Book Review: The World According to Fannie Davis: My Mother’s Life in the Detroit Numbers

Book Cover Images image of The World According to Fannie Davis: My Mother’s Life in the Detroit Numbers

by Bridgett M. Davis

Publication Date: Jan 29, 2019
List Price: $28.00
Format: Hardcover, 320 pages
Classification: Nonfiction
ISBN13: 9780316558730
Imprint: Little, Brown and Company
Publisher: Hachette Book Group
Parent Company: Lagardère Group

Book Reviewed by Tony Lindsay


The World According to Fannie Davis is the story of a Black woman who became a numbers’ banker, which was a miraculous accomplishment because the numbers industry was male dominated. The book is the story of a spiritual woman who believed God helps those who helped themselves. The woman, who family and friends thought of as “lucky,” was Bridgett M. Davis’ mother, Fannie Davis.

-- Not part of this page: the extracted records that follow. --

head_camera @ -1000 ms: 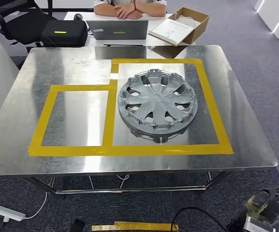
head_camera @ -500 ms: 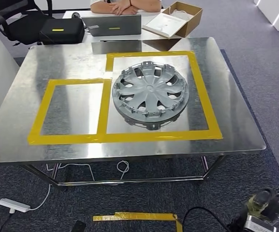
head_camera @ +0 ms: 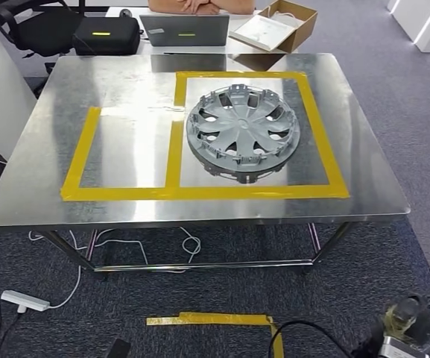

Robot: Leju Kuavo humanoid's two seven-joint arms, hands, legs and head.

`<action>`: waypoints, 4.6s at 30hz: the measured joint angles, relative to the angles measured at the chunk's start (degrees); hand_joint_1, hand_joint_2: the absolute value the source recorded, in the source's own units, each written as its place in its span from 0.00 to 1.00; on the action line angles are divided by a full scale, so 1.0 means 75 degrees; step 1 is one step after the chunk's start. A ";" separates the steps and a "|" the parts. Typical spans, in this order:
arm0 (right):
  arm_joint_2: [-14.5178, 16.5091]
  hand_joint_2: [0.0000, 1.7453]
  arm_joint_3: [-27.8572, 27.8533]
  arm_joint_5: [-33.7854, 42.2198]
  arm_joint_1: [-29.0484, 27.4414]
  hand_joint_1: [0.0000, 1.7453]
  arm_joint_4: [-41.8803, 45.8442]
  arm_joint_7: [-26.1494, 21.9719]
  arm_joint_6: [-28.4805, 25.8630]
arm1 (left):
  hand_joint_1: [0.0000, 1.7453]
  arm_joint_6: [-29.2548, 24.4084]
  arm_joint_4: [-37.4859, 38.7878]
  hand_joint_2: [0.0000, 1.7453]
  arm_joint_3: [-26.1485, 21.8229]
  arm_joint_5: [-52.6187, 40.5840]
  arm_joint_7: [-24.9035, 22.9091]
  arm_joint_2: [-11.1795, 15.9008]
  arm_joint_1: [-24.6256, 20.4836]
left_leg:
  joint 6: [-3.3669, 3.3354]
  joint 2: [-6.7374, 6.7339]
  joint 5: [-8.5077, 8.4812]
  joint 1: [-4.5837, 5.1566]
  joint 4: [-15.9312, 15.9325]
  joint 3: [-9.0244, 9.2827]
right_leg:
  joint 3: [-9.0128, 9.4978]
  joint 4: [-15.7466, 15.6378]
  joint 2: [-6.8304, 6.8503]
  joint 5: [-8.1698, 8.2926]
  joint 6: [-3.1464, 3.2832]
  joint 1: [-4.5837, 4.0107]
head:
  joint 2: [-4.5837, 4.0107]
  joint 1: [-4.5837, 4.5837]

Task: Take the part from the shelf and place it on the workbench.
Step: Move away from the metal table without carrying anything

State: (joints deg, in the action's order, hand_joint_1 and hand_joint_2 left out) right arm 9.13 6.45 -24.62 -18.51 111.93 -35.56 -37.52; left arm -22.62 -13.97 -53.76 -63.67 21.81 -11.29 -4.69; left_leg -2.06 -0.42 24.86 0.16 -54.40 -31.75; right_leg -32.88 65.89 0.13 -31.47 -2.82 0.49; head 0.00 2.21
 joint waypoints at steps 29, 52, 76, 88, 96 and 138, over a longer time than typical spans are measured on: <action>0.1301 0.00 -0.1253 0.0227 -0.0740 0.00 -0.0735 -0.0356 0.1341 | 0.00 -0.0143 -0.0003 0.00 -0.0316 -0.0094 0.0395 0.0195 0.0033 | -0.0031 -0.0024 0.0133 0.0033 0.0016 0.0187 | -0.0503 0.0730 0.0010 -0.0317 -0.0005 -0.0019 | 0.0000 -0.0031; 0.1444 0.00 -0.1290 -0.0062 -0.0672 0.00 -0.1189 -0.0298 0.1441 | 0.00 -0.0235 -0.0029 0.00 -0.0931 0.0780 0.0820 0.0321 -0.0042 | 0.0182 0.0027 0.0772 -0.0018 0.0045 0.0978 | -0.0402 -0.1342 0.0069 0.1302 0.0170 -0.0051 | 0.0000 0.0038; 0.1443 0.00 -0.1386 -0.0003 -0.0543 0.00 -0.1439 -0.0138 0.1598 | 0.00 -0.0383 -0.0038 0.00 -0.1517 0.0973 0.0757 0.0310 -0.0043 | 0.0438 0.0006 0.0791 -0.0065 -0.2009 -0.0333 | 0.0284 -0.1462 0.0066 0.0699 0.0451 -0.0068 | 0.0000 0.0061; 0.1443 0.00 -0.1646 0.0002 -0.0540 0.00 -0.1636 -0.0028 0.1743 | 0.00 -0.0370 -0.0038 0.00 -0.1523 0.0962 0.0810 0.0278 -0.0034 | -0.0017 -0.0038 0.0398 -0.0043 -0.0109 0.0403 | -0.0943 0.0799 0.0013 -0.0316 -0.0017 -0.0038 | 0.0000 -0.0026; 0.1443 0.00 -0.1755 0.0000 -0.0505 0.00 -0.1730 -0.0029 0.1757 | 0.00 -0.0370 -0.0038 0.00 -0.1526 0.0962 0.0813 0.0254 -0.0036 | 0.0175 -0.0041 0.0151 0.0014 -0.0170 0.0160 | 0.0668 -0.1465 0.0003 0.0304 0.0204 -0.0072 | 0.0000 -0.0017; 0.1260 0.00 -0.2379 0.0033 0.0228 0.00 -0.3241 0.1539 0.1840 | 0.00 -0.0175 -0.0038 0.00 -0.1677 0.1137 0.0825 0.0239 0.0013 | 0.0379 0.0073 0.0621 -0.0075 -0.1453 -0.0301 | 0.0436 -0.1374 -0.0155 0.0512 0.0393 -0.0004 | 0.0000 0.0052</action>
State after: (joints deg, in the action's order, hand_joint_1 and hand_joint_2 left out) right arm 18.58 -11.38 -24.37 -16.81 87.63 -24.02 -23.72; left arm -23.93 -14.25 -66.34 -55.14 28.00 -9.50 -4.59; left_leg 0.78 0.12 29.52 -0.40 -65.29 -34.01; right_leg -29.60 55.59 -1.03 -27.63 0.13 0.46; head 0.00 2.60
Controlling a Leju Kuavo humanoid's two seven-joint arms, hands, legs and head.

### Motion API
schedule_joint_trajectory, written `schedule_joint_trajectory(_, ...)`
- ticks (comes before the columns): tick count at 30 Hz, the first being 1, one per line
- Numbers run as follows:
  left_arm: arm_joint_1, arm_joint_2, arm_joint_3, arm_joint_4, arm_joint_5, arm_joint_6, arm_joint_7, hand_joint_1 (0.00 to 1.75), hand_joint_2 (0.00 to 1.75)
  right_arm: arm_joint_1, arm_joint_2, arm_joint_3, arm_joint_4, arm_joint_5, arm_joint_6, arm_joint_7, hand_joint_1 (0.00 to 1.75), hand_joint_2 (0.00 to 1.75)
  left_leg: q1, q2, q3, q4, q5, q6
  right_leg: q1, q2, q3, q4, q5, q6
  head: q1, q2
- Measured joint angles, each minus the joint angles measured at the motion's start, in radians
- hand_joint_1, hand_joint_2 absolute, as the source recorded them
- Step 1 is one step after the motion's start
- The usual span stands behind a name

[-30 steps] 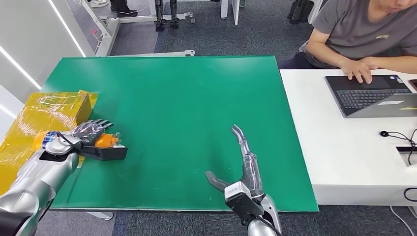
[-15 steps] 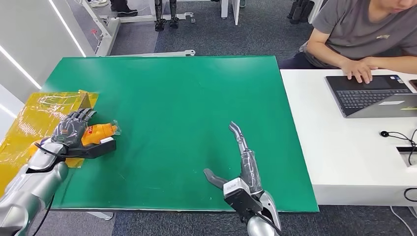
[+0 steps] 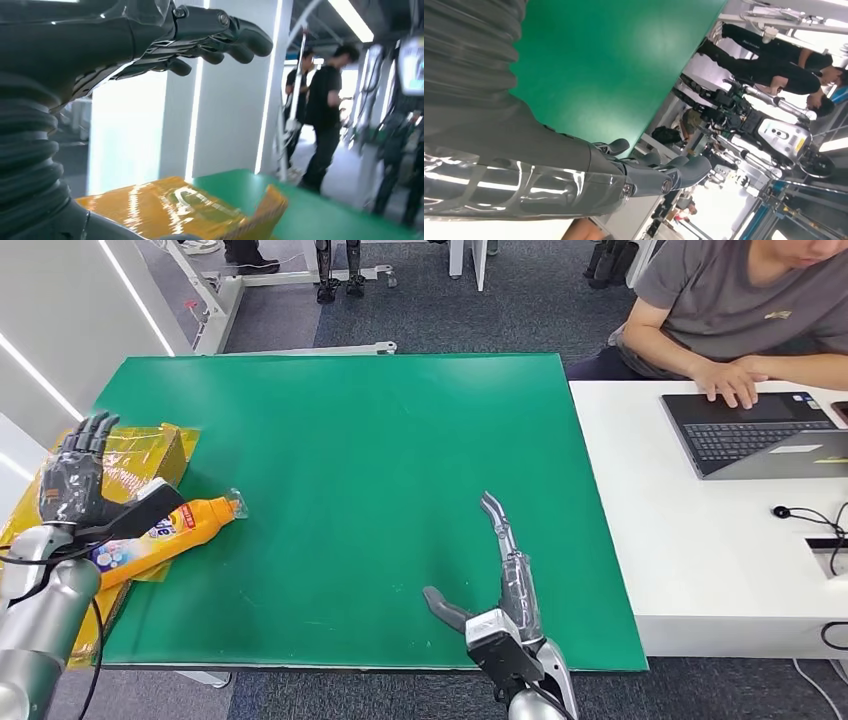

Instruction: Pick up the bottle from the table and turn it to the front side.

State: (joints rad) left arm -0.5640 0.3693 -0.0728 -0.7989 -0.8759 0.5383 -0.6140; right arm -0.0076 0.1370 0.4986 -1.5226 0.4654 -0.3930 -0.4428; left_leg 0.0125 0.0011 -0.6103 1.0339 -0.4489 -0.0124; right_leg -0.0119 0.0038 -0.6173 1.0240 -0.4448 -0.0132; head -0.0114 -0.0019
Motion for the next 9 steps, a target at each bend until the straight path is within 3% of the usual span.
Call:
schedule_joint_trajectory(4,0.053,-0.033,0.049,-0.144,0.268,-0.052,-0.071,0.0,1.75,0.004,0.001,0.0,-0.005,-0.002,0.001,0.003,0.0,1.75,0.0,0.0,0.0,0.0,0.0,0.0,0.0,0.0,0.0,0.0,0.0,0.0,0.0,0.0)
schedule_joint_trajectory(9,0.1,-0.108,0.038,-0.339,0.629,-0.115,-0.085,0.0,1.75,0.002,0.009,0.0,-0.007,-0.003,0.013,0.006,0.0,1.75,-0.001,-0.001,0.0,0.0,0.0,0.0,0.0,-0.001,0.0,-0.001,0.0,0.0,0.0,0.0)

Fannie Davis was a true humanitarian, a lover of her community, and a consistent provider for those she cared about. In the book, her life represents a profession that is seldom given credit for the advancement it caused within the Black community. Bridgett M. Davis uses Detroit, MI. to illustrate the positive impact numbers entrepreneurs had on the community.

Davis explains how the numbers bankers assisted in keeping the Black dollar within the community by circulating funds to other businesses, providing start up capital, and creating an independence away from the often hostile and predatory banking institutions. This financial self-reliance led to pride within Detroit’s Black community; this liberated stance is exemplified in Davis’ writing about her mother.

The reader meets a woman who believed “that the only way she’d have more than what this country intended for her was to work for herself in a business she controlled that depended on a black clientele” (56). With a hundred dollar loan from her brother Fannie Davis built an illegal business that supported her family and others in her community for over three decades.

Through a memoirist style Bridgett M. Davis uses her family history, the history of Detroit numbers, civil rights conflicts, Black bourgeoisie and Black working class conflict, divorce, family lost, sickness, and grief to give the reader an intimate look at her mother’s life in the Detroit numbers. Davis’ span of events reaches back to Denmark Vesey winning $1,500 in 1799 lottery and purchasing his freedom — to modern day legislation and state lotteries destroying a traditional source of revenue for Black communities. Davis offers the reader a different perspective on what was historically thought of as an illegal enterprise. From the history she offers, the reader understands the pride and self-reliance that the Black owned industry produced.